First published as a series of articles in the New Zealand Times called The White Slave in 1906, Cowan's book The Adventures of Kimble Bent: A Story of Wild Life in the New Zealand Bush (1911) is a study of one of New Zealand's frontier figures whom he had interviewed extensively and photographed.

Bent (1837–1916) was an American serving with the British army and had been posted to New Zealand in 1861. He was regularly disobedient and drunk, and had been imprisoned in Wellington and flogged in front of his company. In 1865, while with the army in Taranaki a little south of Hawera, he deserted. He was found by Tito te Hanataua, chief of the Ngāti Ruanui, and lived with Māori for thirteen years, avoiding contact with Pākehā (or people of European descent).
 
Maurice Shadbolt partly fictionalized Bent's story in Monday's Warriors (1990).
 
In Tawhiti Museum there are several representations of Bent's story. Here, he is surrendering to Tito te Hanataua.

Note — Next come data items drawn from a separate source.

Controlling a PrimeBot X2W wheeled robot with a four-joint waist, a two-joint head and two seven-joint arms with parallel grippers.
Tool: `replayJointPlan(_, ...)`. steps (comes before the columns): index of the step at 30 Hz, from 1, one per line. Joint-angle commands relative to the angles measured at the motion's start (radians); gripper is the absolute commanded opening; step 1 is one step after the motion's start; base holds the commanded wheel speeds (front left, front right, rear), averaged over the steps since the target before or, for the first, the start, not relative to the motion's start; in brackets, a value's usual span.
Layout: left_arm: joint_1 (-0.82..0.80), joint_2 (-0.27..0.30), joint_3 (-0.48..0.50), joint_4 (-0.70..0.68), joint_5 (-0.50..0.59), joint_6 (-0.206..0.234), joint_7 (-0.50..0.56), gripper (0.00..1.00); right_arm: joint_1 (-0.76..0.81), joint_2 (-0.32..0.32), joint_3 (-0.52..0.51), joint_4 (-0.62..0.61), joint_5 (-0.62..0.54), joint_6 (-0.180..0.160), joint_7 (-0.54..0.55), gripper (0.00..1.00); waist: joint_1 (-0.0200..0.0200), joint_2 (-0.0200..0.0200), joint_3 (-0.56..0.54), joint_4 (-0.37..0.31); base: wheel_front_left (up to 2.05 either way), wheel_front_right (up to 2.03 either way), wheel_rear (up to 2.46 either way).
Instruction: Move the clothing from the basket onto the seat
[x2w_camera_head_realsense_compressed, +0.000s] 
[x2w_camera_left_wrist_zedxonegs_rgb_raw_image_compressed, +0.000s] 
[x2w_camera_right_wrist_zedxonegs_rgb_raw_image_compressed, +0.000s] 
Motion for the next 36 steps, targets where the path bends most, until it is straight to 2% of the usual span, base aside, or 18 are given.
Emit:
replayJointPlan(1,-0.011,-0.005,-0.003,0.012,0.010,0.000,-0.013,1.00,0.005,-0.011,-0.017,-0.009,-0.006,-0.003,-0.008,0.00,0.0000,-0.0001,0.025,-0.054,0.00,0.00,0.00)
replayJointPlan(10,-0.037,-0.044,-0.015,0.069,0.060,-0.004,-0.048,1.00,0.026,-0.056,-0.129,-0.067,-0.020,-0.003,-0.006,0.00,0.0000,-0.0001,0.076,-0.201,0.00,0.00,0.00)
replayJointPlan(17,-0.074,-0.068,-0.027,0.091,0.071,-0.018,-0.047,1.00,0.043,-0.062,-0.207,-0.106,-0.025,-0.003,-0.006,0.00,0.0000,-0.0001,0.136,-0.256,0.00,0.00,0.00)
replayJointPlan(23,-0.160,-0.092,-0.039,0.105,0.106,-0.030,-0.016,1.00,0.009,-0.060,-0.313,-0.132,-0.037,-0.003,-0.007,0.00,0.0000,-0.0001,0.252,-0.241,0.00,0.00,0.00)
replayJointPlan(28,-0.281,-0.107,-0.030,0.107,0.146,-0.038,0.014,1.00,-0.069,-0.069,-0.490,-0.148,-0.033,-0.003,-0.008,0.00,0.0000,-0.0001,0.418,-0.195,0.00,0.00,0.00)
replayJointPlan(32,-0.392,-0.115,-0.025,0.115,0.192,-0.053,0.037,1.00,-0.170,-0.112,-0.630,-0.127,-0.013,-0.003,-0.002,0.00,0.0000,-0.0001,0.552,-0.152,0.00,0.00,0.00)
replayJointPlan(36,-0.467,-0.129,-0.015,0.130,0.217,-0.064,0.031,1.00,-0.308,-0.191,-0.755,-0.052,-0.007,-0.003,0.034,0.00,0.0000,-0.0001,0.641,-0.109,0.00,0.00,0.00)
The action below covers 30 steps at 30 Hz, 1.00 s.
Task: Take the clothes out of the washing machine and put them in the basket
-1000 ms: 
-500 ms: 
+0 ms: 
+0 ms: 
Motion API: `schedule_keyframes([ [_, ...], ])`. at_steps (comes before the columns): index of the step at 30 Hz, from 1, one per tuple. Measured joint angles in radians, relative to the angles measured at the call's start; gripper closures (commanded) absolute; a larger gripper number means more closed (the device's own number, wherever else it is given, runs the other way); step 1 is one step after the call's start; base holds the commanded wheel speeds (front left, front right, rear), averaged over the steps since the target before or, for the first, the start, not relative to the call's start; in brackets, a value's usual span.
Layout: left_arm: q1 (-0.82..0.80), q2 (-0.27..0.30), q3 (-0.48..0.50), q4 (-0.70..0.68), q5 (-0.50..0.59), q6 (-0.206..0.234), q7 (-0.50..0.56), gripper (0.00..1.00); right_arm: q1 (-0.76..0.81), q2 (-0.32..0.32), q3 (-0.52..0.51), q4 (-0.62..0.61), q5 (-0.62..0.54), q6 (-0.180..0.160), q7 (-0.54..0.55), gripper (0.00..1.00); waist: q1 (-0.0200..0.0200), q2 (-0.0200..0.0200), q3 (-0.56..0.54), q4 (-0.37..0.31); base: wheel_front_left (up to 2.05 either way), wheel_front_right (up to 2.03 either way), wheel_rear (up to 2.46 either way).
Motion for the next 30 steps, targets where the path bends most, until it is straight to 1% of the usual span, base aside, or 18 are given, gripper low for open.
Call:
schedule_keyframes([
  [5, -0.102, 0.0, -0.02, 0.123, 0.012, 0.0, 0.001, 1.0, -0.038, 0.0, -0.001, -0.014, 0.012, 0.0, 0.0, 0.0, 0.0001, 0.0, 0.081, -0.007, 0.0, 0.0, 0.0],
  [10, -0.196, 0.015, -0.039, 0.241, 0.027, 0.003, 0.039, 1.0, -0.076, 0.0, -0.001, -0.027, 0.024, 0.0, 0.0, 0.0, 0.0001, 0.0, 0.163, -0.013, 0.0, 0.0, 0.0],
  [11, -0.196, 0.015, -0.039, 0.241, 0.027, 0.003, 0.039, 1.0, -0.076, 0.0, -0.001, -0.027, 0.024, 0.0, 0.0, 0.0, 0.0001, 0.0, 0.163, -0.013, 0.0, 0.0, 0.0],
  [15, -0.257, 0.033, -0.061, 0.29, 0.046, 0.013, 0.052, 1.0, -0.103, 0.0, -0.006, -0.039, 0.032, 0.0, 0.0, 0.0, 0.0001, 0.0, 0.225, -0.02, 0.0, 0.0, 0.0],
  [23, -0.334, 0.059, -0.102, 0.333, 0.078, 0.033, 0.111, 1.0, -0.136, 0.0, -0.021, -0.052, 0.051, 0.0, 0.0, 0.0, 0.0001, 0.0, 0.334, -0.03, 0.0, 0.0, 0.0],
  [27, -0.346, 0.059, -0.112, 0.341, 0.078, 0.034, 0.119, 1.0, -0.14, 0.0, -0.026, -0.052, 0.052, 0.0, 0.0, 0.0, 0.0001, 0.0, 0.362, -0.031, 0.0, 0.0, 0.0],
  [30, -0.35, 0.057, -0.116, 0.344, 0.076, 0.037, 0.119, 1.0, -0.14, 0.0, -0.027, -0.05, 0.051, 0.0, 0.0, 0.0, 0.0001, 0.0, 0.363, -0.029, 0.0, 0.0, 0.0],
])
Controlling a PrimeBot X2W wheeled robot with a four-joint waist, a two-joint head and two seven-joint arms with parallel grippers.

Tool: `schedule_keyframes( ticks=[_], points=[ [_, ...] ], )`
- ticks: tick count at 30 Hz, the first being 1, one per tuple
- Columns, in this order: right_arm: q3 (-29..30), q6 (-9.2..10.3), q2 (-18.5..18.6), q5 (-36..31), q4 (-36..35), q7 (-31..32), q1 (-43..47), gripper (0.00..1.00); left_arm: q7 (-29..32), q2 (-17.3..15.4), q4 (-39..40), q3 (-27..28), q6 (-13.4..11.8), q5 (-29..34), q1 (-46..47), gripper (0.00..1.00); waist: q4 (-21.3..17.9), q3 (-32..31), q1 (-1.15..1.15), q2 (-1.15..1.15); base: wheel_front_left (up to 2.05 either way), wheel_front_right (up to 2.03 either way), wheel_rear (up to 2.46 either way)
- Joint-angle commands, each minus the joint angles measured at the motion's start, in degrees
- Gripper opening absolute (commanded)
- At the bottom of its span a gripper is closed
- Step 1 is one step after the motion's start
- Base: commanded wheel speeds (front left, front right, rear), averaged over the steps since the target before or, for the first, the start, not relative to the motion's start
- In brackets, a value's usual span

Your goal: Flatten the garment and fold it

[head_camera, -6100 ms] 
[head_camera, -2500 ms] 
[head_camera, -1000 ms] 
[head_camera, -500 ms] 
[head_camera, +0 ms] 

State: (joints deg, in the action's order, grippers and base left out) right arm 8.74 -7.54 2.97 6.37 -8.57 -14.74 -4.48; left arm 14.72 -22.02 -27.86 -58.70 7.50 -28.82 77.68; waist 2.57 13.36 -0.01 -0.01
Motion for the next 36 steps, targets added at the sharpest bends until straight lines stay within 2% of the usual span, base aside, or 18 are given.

Tito te Hanataua leads Bent into Orangai Pa, where he is made to do heavy manual work. He slowly earns the trust of the Māori.
 
In Orangai Pa Bent (now Ringiringi) came to follow the Pai Mārire faith established by the prophet Te Ua Haumene. Above, a march around the niu, or sacred pole that the prophet had the people erect.

During an attack by the soldiers, Ringringi guides the old and the women and children to safety.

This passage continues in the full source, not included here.